> What you should do: With the images omitted, return all of the entries exactly as they stand.

Records excerpted from a collection
---------------

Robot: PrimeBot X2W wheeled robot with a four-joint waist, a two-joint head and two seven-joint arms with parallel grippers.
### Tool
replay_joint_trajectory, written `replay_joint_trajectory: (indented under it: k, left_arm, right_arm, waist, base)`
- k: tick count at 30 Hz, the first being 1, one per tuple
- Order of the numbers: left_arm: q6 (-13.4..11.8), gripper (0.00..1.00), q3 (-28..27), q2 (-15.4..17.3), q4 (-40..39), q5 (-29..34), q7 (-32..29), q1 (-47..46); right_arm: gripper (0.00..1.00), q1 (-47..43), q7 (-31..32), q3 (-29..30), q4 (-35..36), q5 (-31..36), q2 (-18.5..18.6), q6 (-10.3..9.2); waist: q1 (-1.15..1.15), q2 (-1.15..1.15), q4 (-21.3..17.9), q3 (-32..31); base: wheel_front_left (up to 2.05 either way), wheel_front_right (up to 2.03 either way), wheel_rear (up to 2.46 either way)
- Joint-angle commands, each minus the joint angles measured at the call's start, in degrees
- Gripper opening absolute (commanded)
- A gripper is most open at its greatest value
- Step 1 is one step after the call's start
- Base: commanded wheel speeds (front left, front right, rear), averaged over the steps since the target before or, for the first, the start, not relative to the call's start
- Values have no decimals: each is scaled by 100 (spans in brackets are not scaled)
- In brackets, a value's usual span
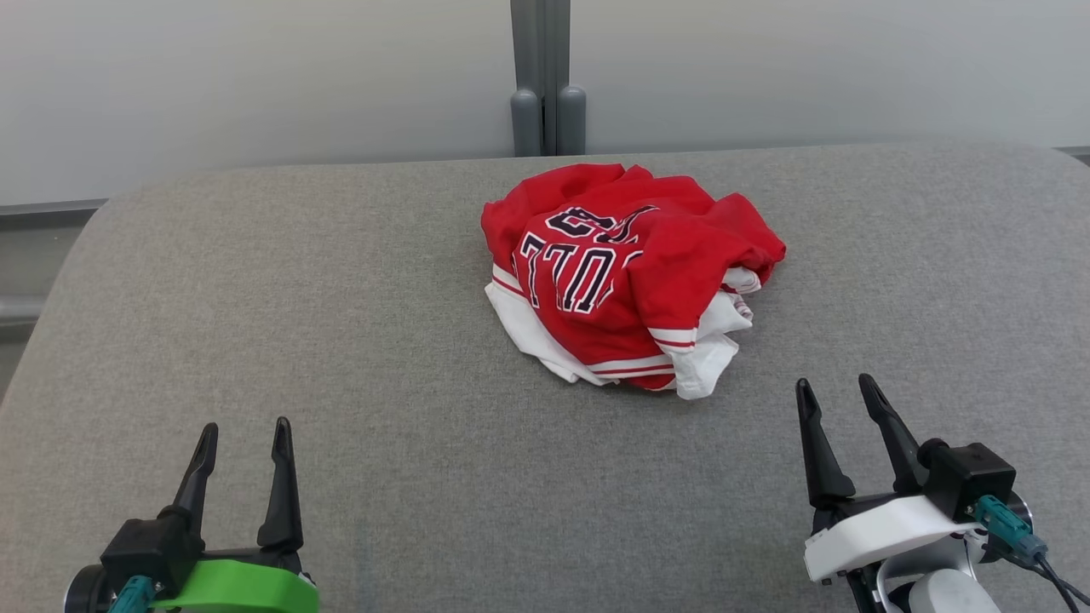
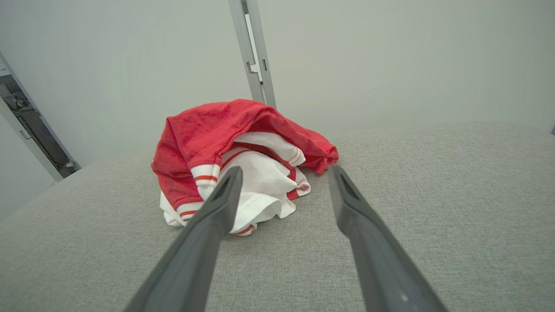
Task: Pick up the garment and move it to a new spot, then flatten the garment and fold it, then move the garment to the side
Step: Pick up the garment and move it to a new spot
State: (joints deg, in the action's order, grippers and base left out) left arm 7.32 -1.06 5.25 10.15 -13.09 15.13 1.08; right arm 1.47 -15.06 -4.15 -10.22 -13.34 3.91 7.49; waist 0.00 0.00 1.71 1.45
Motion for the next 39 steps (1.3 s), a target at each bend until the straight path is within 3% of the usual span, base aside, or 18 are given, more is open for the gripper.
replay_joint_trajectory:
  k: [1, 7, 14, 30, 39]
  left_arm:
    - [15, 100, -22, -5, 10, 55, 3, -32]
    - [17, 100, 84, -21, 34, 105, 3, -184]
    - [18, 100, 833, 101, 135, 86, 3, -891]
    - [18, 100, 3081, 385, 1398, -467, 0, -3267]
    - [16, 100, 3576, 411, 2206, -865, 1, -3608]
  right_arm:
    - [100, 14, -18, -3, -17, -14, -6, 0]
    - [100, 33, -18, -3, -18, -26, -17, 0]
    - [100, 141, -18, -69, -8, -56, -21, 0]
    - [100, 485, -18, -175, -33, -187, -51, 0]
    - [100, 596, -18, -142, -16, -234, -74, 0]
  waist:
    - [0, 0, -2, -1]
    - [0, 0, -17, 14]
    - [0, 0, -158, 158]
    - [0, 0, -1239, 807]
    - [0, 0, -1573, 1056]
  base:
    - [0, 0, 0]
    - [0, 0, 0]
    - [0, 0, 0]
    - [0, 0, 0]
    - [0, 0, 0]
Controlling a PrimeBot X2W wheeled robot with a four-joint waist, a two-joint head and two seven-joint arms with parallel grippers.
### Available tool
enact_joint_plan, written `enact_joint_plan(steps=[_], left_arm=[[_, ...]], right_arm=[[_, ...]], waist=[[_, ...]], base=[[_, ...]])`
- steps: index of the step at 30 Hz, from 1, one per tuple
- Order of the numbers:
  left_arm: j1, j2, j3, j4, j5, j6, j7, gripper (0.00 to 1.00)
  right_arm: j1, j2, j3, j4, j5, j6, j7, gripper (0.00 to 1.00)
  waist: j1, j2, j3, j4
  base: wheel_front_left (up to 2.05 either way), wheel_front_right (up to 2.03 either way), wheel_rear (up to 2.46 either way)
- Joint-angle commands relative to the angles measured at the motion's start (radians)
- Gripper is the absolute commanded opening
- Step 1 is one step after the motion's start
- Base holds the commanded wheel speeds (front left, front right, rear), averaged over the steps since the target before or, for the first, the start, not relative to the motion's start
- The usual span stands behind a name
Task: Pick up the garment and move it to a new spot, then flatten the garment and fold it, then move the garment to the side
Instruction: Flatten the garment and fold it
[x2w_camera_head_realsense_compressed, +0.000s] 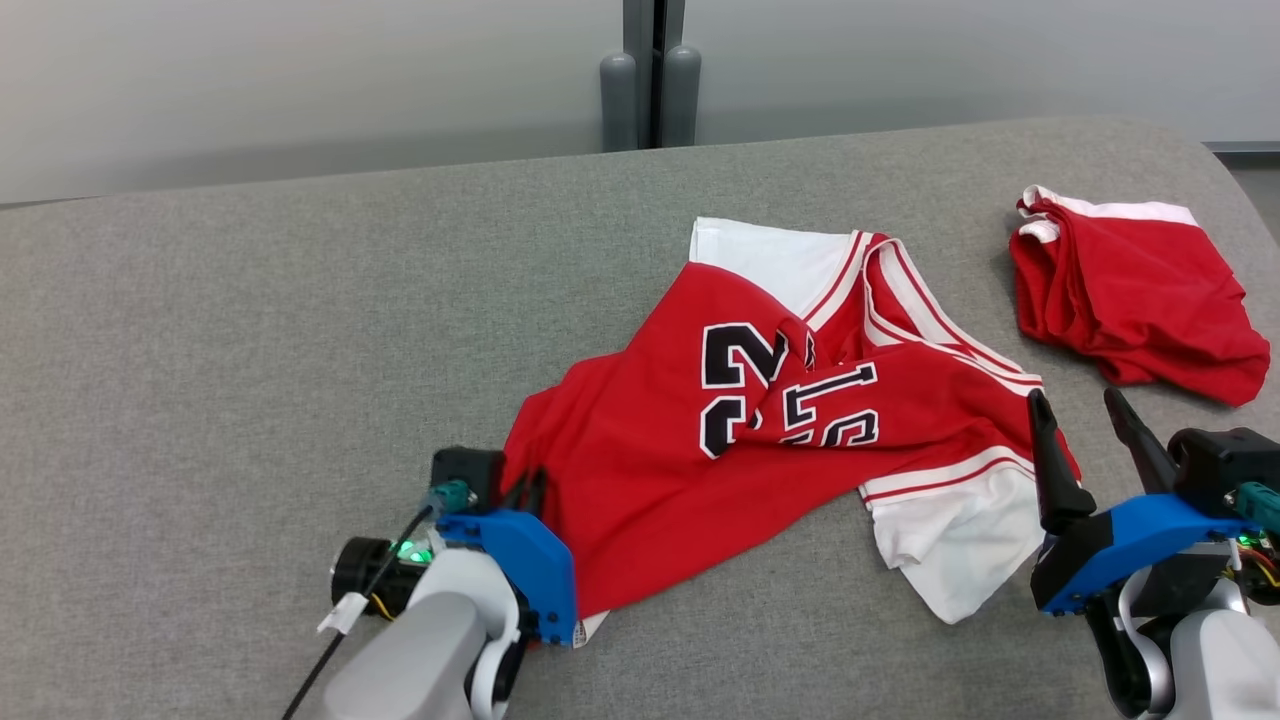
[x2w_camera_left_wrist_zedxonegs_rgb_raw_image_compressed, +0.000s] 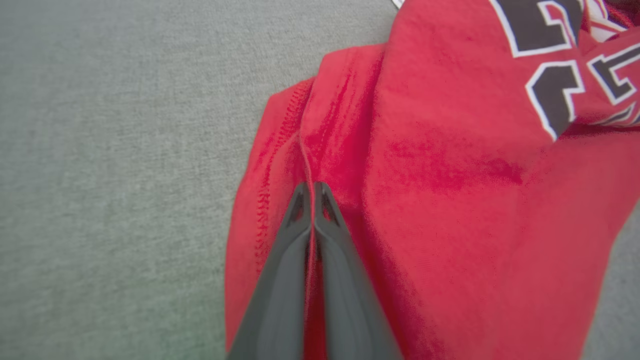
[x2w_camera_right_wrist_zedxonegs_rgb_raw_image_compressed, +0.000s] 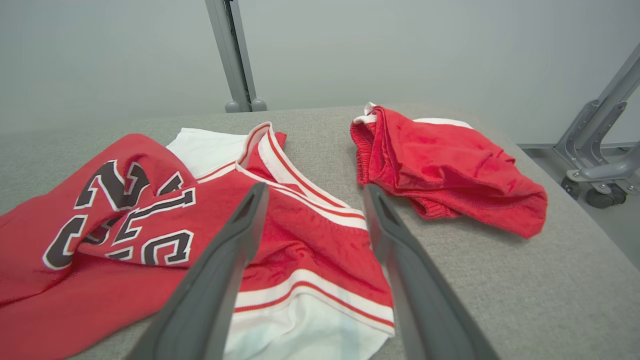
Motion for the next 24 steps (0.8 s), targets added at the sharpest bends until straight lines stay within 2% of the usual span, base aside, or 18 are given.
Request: enact_joint_plan(steps=[1, 13, 18, 19, 20, 21, 22, 24], left_arm=[[-0.040, 0.006, 0.012, 0.024, 0.009, 0.007, -0.026, 0.00], [-0.199, 0.047, 0.054, 0.168, 0.009, -0.012, -0.083, 0.00], [-0.221, 0.047, 0.074, 0.221, -0.016, -0.027, -0.093, 0.00], [-0.224, 0.048, 0.079, 0.229, -0.018, -0.028, -0.106, 0.20], [-0.224, 0.048, 0.085, 0.235, -0.021, -0.029, -0.121, 0.47], [-0.224, 0.048, 0.085, 0.235, -0.021, -0.029, -0.121, 0.47], [-0.223, 0.044, 0.092, 0.238, -0.029, -0.032, -0.136, 1.00], [-0.221, 0.040, 0.104, 0.237, -0.034, -0.039, -0.163, 1.00]], right_arm=[[0.007, 0.001, -0.002, -0.006, 0.005, 0.000, -0.007, 1.00], [-0.026, 0.001, 0.001, -0.019, 0.011, 0.000, -0.014, 1.00], [-0.042, 0.001, 0.002, -0.011, 0.013, 0.000, -0.032, 1.00], [-0.041, 0.001, 0.002, -0.010, 0.016, 0.000, -0.038, 1.00], [-0.040, 0.001, 0.001, -0.010, 0.022, 0.000, -0.048, 1.00], [-0.040, 0.001, 0.001, -0.010, 0.022, 0.000, -0.048, 1.00], [-0.038, 0.001, -0.002, -0.009, 0.024, 0.000, -0.057, 1.00], [-0.032, 0.001, -0.004, -0.004, 0.028, 0.000, -0.072, 1.00]], waist=[[0.0000, 0.0000, 0.002, 0.001], [0.0000, 0.0000, 0.026, 0.001], [0.0000, 0.0000, 0.030, -0.001], [0.0000, 0.0000, 0.030, 0.000], [0.0000, 0.0000, 0.029, 0.001], [0.0000, 0.0000, 0.029, 0.001], [0.0000, 0.0000, 0.027, 0.003], [0.0000, 0.0000, 0.022, 0.010]], base=[[0.00, 0.00, 0.00], [0.00, 0.00, 0.00], [0.00, 0.00, 0.00], [0.00, 0.00, 0.00], [0.00, 0.00, 0.00], [0.00, 0.00, 0.00], [0.00, 0.00, 0.00], [0.00, 0.00, 0.00]])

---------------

> Response:
Robot: PrimeBot X2W wheeled robot with a four-joint waist, a two-joint head and two seven-joint arms with parallel grippers.
### Tool
replay_joint_trajectory, written `replay_joint_trajectory: (indented under it: k, left_arm, right_arm, waist, base)`
- k: tick count at 30 Hz, the first being 1, one per tuple
- Order of the numbers: left_arm: q6 (-13.4..11.8), gripper (0.00..1.00), q3 (-28..27), q2 (-15.4..17.3), q4 (-40..39), q5 (-29..34), q7 (-32..29), q1 (-47..46); right_arm: gripper (0.00..1.00), q1 (-47..43), q7 (-31..32), q3 (-29..30), q4 (-35..36), q5 (-31..36), q2 (-18.5..18.6), q6 (-10.3..9.2); waist: q1 (-1.15..1.15), q2 (-1.15..1.15), q4 (-21.3..17.9), q3 (-32..31); base: wheel_front_left (up to 2.05 either way), wheel_front_right (up to 2.03 either way), wheel_rear (up to 2.46 either way)
- Joint-angle commands, each minus the joint angles measured at the call's start, in degrees
- Gripper opening absolute (commanded)
- A gripper is most open at its greatest value
- Step 1 is one step after the call's start
- Base: commanded wheel speeds (front left, front right, rear), averaged over the steps since the target before or, for the first, the start, not relative to the call's start
- Values have no decimals: each is scaled by 100 (spans in brackets are not scaled)
- In brackets, a value's usual span
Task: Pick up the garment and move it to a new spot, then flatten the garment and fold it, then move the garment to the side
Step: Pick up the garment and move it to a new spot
State: (joints deg, in the action's order, grippers and base left out) left arm 7.32 -1.06 5.25 10.15 -13.09 15.13 1.08; right arm 1.47 -15.06 -4.15 -10.22 -13.34 3.91 7.49; waist 0.00 0.00 1.71 1.45
Motion for the next 39 steps (1.3 s), a target at each bend until the straight path is within 3% of the usual span, base aside, or 18 are given, more is open for the gripper.
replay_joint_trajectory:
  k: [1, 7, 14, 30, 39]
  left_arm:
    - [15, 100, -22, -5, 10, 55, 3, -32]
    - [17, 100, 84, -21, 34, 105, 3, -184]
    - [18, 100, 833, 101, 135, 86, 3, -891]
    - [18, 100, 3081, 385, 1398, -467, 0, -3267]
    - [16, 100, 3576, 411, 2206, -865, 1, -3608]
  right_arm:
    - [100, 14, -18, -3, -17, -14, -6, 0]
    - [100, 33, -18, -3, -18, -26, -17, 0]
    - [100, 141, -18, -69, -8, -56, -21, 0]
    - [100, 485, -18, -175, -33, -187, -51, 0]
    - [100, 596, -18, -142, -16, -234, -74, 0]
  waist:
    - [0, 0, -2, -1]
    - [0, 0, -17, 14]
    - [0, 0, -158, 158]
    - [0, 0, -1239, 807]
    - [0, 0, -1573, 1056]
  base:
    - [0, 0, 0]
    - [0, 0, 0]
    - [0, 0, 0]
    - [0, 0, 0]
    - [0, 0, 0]
Controlling a PrimeBot X2W wheeled robot with a four-joint waist, a two-joint head and two seven-joint arms with parallel grippers.
### Available tool
enact_joint_plan, written `enact_joint_plan(steps=[_], left_arm=[[_, ...]], right_arm=[[_, ...]], waist=[[_, ...]], base=[[_, ...]])`
- steps: index of the step at 30 Hz, from 1, one per tuple
- Order of the numbers:
  left_arm: j1, j2, j3, j4, j5, j6, j7, gripper (0.00 to 1.00)
  right_arm: j1, j2, j3, j4, j5, j6, j7, gripper (0.00 to 1.00)
  waist: j1, j2, j3, j4
  base: wheel_front_left (up to 2.05 either way), wheel_front_right (up to 2.03 either way), wheel_rear (up to 2.46 either way)
- Joint-angle commands relative to the angles measured at the motion's start (radians)
- Gripper is the absolute commanded opening
- Step 1 is one step after the motion's start
- Base holds the commanded wheel speeds (front left, front right, rear), averaged over the steps since the target before or, for the first, the start, not relative to the motion's start
- The usual span stands behind a name
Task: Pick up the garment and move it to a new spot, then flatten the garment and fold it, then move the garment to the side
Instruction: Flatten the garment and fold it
[x2w_camera_head_realsense_compressed, +0.000s] 
[x2w_camera_left_wrist_zedxonegs_rgb_raw_image_compressed, +0.000s] 
[x2w_camera_right_wrist_zedxonegs_rgb_raw_image_compressed, +0.000s] 
Motion for the next 24 steps (0.8 s), targets added at the sharpest bends until straight lines stay within 2% of the usual span, base aside, or 18 are given.
Request: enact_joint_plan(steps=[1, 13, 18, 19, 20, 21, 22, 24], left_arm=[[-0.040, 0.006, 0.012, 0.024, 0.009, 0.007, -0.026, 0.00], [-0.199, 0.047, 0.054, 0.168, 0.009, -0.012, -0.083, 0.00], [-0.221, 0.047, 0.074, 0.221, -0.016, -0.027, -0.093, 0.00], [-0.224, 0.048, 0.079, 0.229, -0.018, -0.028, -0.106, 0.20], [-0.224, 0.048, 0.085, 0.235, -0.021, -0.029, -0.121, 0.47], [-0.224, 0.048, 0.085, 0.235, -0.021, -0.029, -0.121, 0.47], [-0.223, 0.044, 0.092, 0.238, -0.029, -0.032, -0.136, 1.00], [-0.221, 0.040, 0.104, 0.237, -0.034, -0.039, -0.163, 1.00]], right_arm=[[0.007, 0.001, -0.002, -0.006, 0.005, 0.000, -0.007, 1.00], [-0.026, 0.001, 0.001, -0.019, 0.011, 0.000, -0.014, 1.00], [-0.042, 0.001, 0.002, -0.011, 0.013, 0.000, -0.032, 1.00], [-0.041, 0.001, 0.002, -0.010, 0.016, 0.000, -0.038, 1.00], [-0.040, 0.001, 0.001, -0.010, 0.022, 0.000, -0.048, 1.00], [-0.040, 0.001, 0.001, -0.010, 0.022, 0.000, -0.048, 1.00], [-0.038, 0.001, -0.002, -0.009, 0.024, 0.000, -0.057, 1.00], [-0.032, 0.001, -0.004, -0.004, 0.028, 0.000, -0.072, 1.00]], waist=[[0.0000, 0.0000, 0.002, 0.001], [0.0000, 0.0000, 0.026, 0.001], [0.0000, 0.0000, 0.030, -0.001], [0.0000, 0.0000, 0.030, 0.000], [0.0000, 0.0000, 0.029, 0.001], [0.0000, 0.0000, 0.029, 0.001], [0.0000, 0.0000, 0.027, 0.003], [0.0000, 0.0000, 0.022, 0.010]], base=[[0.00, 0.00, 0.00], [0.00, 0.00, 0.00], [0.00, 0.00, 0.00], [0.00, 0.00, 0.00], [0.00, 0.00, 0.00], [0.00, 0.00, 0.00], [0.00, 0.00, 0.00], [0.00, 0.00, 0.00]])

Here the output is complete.